● **What is required**: Leaving out pictures, output exactly the lines below from the one that has "201), (368, 179)]]" through the one that has "Spatial annotation of", and nothing else.

== Source data ==

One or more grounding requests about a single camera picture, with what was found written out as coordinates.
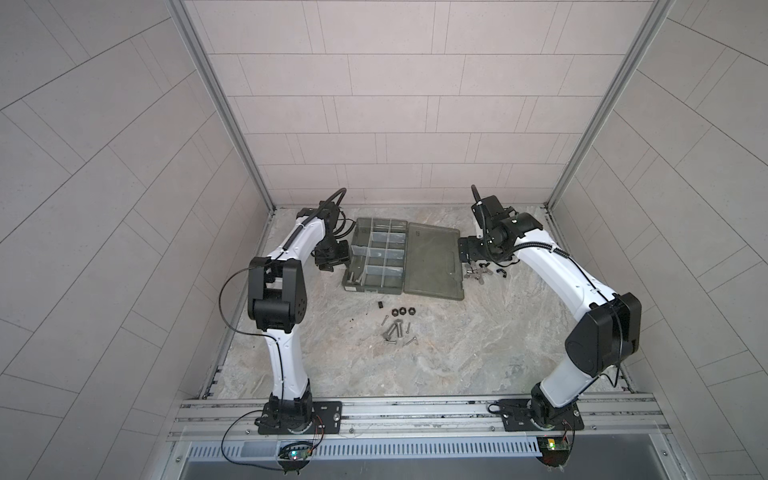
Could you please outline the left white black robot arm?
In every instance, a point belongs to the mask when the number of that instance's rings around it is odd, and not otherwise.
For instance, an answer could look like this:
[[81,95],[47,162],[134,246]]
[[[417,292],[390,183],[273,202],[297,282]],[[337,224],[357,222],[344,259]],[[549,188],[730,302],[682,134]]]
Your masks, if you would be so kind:
[[247,275],[247,314],[255,337],[265,339],[274,385],[261,416],[261,435],[303,434],[313,427],[311,383],[303,365],[299,325],[308,310],[304,265],[321,271],[350,266],[342,187],[314,208],[300,210],[290,234],[271,253],[254,257],[236,273]]

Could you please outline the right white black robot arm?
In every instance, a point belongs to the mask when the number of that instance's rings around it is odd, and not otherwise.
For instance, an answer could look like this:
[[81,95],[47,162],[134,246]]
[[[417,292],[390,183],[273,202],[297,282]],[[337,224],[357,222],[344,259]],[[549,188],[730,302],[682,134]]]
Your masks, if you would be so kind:
[[609,367],[618,369],[640,346],[642,305],[631,293],[619,294],[562,249],[534,216],[504,207],[494,195],[482,197],[471,187],[477,234],[459,239],[465,263],[494,263],[501,268],[517,260],[529,266],[558,295],[575,319],[564,341],[565,357],[534,385],[525,409],[540,430],[566,427],[575,403]]

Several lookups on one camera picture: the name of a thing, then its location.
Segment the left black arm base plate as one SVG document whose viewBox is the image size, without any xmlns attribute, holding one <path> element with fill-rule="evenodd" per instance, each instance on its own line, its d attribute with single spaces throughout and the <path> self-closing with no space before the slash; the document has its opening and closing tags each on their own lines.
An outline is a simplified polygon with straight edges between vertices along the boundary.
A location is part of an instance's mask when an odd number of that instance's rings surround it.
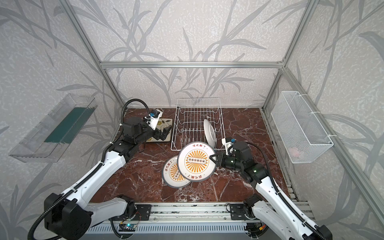
<svg viewBox="0 0 384 240">
<path fill-rule="evenodd" d="M 126 221 L 148 221 L 151 208 L 152 205 L 150 204 L 130 205 L 121 215 L 121 219 Z"/>
</svg>

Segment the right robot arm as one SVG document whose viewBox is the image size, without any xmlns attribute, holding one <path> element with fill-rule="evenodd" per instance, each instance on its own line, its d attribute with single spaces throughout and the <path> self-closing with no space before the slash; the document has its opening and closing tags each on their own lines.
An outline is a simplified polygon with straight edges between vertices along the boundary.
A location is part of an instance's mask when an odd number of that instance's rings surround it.
<svg viewBox="0 0 384 240">
<path fill-rule="evenodd" d="M 249 218 L 261 220 L 282 240 L 333 239 L 325 225 L 317 225 L 278 187 L 269 164 L 255 163 L 251 147 L 261 149 L 250 142 L 236 142 L 227 151 L 210 155 L 218 167 L 239 171 L 258 192 L 244 201 Z"/>
</svg>

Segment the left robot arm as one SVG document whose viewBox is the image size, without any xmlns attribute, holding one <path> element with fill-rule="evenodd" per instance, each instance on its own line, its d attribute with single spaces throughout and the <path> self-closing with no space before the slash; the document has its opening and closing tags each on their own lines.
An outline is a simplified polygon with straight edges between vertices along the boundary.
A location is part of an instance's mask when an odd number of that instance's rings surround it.
<svg viewBox="0 0 384 240">
<path fill-rule="evenodd" d="M 114 217 L 132 217 L 136 213 L 135 201 L 119 196 L 99 204 L 90 201 L 104 183 L 127 164 L 139 151 L 140 145 L 150 138 L 165 140 L 172 129 L 168 126 L 157 129 L 159 116 L 132 117 L 122 123 L 121 136 L 103 151 L 102 159 L 80 180 L 61 194 L 51 194 L 44 202 L 44 212 L 31 227 L 28 239 L 33 240 L 34 231 L 40 222 L 47 230 L 56 234 L 55 240 L 80 239 L 90 227 Z"/>
</svg>

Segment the white round plate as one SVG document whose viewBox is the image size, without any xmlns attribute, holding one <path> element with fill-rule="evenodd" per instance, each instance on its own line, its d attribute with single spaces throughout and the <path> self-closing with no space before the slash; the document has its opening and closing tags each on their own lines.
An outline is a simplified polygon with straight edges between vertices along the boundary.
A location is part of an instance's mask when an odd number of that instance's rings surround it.
<svg viewBox="0 0 384 240">
<path fill-rule="evenodd" d="M 204 120 L 204 133 L 207 143 L 214 149 L 217 144 L 216 133 L 215 129 L 207 119 Z"/>
<path fill-rule="evenodd" d="M 192 142 L 179 152 L 177 164 L 181 175 L 192 182 L 201 182 L 210 178 L 216 163 L 210 159 L 215 150 L 207 143 Z"/>
<path fill-rule="evenodd" d="M 188 186 L 191 181 L 182 176 L 178 168 L 178 156 L 174 156 L 166 161 L 162 169 L 162 178 L 166 185 L 174 189 Z"/>
</svg>

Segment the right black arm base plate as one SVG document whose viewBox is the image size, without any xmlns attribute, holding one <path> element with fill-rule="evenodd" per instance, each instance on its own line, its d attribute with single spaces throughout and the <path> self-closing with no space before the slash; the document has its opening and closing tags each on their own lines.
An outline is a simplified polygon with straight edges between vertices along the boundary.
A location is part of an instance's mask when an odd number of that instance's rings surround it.
<svg viewBox="0 0 384 240">
<path fill-rule="evenodd" d="M 244 204 L 229 204 L 231 220 L 255 220 L 252 208 Z"/>
</svg>

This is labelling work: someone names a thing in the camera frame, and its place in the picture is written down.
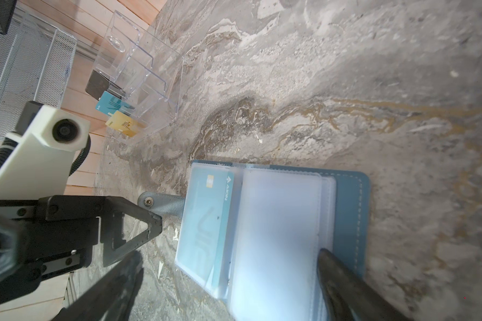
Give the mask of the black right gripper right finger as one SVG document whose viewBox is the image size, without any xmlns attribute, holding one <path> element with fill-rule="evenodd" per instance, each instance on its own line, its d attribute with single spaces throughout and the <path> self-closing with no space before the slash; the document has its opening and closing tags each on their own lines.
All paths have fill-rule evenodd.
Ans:
<svg viewBox="0 0 482 321">
<path fill-rule="evenodd" d="M 331 320 L 408 320 L 329 250 L 317 257 L 317 277 Z"/>
</svg>

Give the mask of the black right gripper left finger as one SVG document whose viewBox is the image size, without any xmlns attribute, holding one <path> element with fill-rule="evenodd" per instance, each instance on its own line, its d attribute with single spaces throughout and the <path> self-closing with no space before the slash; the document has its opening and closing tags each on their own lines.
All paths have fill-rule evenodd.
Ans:
<svg viewBox="0 0 482 321">
<path fill-rule="evenodd" d="M 128 320 L 143 273 L 141 253 L 131 252 L 54 320 Z"/>
</svg>

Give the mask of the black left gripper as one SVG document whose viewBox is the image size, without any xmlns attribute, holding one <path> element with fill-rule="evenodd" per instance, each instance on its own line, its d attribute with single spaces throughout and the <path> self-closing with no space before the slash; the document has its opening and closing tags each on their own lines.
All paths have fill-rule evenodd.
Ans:
<svg viewBox="0 0 482 321">
<path fill-rule="evenodd" d="M 161 234 L 163 219 L 122 197 L 55 195 L 0 200 L 0 305 L 45 280 L 87 267 L 103 245 L 103 266 Z"/>
</svg>

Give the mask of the beige card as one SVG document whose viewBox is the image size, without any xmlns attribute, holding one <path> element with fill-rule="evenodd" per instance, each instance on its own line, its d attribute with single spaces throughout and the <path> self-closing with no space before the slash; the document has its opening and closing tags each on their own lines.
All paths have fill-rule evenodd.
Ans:
<svg viewBox="0 0 482 321">
<path fill-rule="evenodd" d="M 107 121 L 106 126 L 121 134 L 134 137 L 141 133 L 145 125 L 117 110 Z"/>
</svg>

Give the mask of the teal VIP card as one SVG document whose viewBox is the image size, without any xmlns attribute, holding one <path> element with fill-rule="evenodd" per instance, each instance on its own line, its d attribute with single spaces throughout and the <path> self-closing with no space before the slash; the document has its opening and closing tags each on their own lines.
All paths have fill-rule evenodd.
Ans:
<svg viewBox="0 0 482 321">
<path fill-rule="evenodd" d="M 120 111 L 127 116 L 130 116 L 134 111 L 134 108 L 120 98 L 112 95 L 110 92 L 103 92 L 102 96 L 99 98 L 95 110 L 107 116 L 114 115 L 116 111 Z"/>
</svg>

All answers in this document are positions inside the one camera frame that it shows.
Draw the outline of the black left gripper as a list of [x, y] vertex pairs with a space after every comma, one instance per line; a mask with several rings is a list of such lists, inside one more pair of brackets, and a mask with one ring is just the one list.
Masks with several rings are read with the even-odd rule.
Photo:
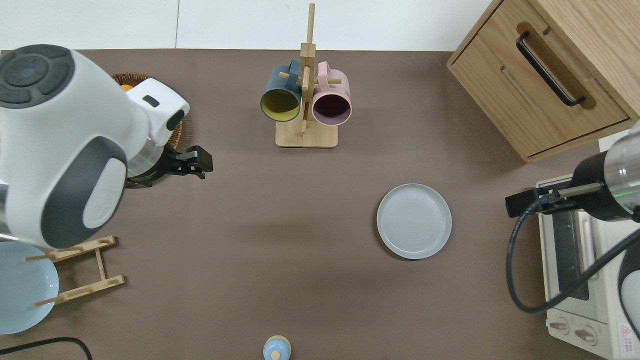
[[158, 161], [149, 170], [135, 177], [126, 178], [125, 189], [151, 188], [154, 182], [168, 175], [193, 175], [204, 180], [206, 173], [212, 171], [214, 171], [213, 157], [201, 146], [190, 146], [185, 153], [178, 152], [172, 146], [165, 146]]

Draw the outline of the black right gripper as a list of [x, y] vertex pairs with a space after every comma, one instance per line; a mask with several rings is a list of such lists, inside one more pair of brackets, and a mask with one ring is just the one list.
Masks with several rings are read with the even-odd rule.
[[520, 217], [539, 198], [537, 211], [550, 215], [583, 210], [606, 221], [639, 221], [639, 155], [606, 150], [581, 161], [569, 180], [528, 188], [504, 198], [509, 218]]

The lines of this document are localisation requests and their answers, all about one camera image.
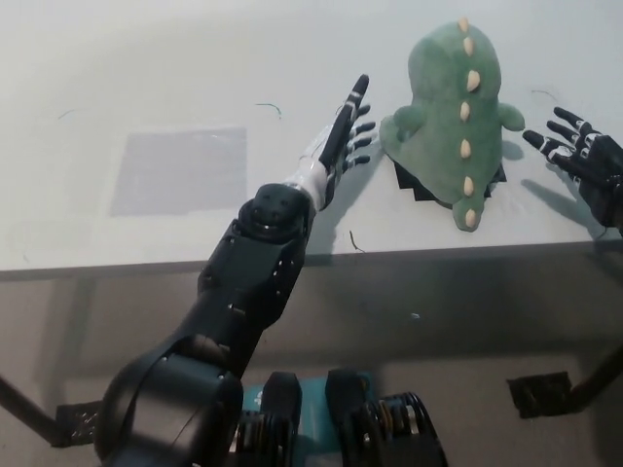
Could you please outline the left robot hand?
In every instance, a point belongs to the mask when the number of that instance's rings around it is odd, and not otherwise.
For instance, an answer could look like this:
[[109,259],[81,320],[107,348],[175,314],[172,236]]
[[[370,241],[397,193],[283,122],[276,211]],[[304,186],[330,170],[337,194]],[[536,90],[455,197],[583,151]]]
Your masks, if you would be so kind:
[[345,172],[370,160],[367,155],[352,155],[375,139],[376,123],[359,122],[371,110],[369,104],[363,104],[368,86],[369,76],[361,75],[338,109],[335,121],[310,143],[300,157],[295,174],[284,182],[286,186],[305,193],[315,212],[332,202]]

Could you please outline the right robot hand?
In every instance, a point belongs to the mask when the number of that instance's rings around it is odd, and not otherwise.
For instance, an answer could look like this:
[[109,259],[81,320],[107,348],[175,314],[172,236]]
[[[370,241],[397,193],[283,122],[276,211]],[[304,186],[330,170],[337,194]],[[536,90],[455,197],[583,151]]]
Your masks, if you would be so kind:
[[546,126],[558,138],[526,129],[523,139],[577,185],[600,225],[621,230],[622,147],[569,110],[556,107],[554,115]]

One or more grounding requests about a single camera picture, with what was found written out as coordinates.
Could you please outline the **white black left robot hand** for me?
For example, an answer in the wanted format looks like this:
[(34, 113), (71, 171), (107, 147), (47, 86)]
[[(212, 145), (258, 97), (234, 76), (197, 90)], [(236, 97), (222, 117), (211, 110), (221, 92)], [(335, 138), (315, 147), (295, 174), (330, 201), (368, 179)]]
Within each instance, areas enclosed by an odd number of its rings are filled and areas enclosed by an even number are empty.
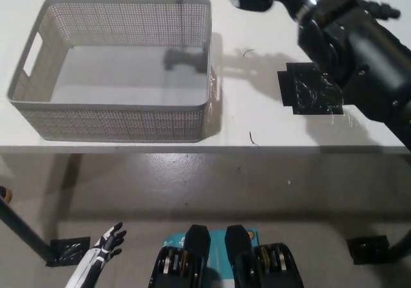
[(86, 252), (66, 284), (66, 288), (95, 287), (105, 264), (122, 252), (120, 246), (127, 234), (122, 227), (122, 222), (112, 226)]

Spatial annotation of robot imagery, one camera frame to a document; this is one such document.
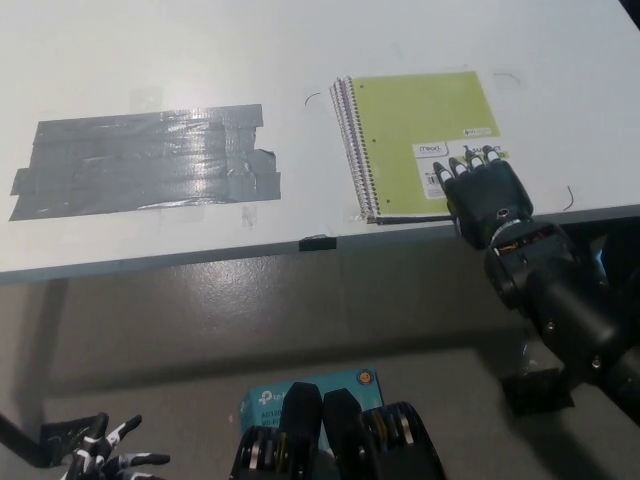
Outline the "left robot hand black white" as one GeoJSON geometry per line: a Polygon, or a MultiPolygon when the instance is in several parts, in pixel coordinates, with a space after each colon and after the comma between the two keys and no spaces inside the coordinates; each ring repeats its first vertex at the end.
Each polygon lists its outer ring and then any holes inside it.
{"type": "Polygon", "coordinates": [[[161,479],[161,476],[139,471],[138,467],[166,465],[171,460],[169,455],[152,452],[115,453],[124,438],[141,423],[142,416],[135,415],[109,431],[109,416],[104,412],[99,413],[82,437],[80,446],[72,453],[70,464],[61,479],[161,479]]]}

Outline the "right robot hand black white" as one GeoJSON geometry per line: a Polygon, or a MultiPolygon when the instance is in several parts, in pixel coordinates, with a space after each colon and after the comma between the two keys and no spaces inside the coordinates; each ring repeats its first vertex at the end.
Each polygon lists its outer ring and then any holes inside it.
{"type": "Polygon", "coordinates": [[[433,164],[447,208],[462,237],[475,249],[486,249],[502,225],[528,220],[533,204],[511,165],[486,145],[480,154],[465,152],[449,165],[433,164]]]}

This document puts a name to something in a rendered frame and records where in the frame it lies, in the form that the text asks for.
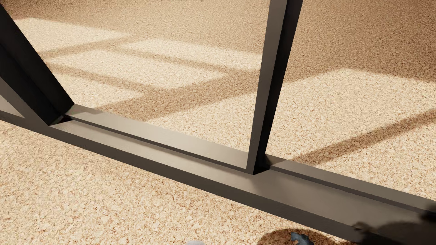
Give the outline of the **blue grey robot foot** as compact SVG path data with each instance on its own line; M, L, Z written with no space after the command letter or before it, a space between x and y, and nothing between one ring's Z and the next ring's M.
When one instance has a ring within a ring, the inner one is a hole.
M314 245L310 238L305 234L291 232L289 233L289 236L290 240L293 242L293 245Z

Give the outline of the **dark grey window frame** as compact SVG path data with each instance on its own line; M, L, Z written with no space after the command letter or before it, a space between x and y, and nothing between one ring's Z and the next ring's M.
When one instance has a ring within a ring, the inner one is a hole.
M62 142L199 188L331 235L364 245L436 245L436 201L265 154L273 107L279 98L303 0L271 0L263 64L254 113L252 143L245 152L223 145L194 153L151 139L158 127L143 125L147 137L103 125L113 114L73 104L28 39L0 3L0 74L9 103L24 106L22 118L1 119ZM240 167L241 160L247 160Z

===

● **Expected answer**:
[[(212, 145), (258, 97), (234, 76), (197, 90)], [(236, 97), (222, 117), (211, 110), (221, 92)], [(335, 138), (315, 147), (295, 174), (330, 201), (368, 179)]]
Within each instance, areas enclosed by an odd number of its rings are filled and areas enclosed by an even number are empty.
[(86, 252), (66, 284), (66, 288), (95, 287), (105, 264), (122, 252), (120, 246), (127, 234), (122, 227), (122, 222), (112, 226)]

Spatial annotation of robot imagery, one camera frame to a document; this is one such document.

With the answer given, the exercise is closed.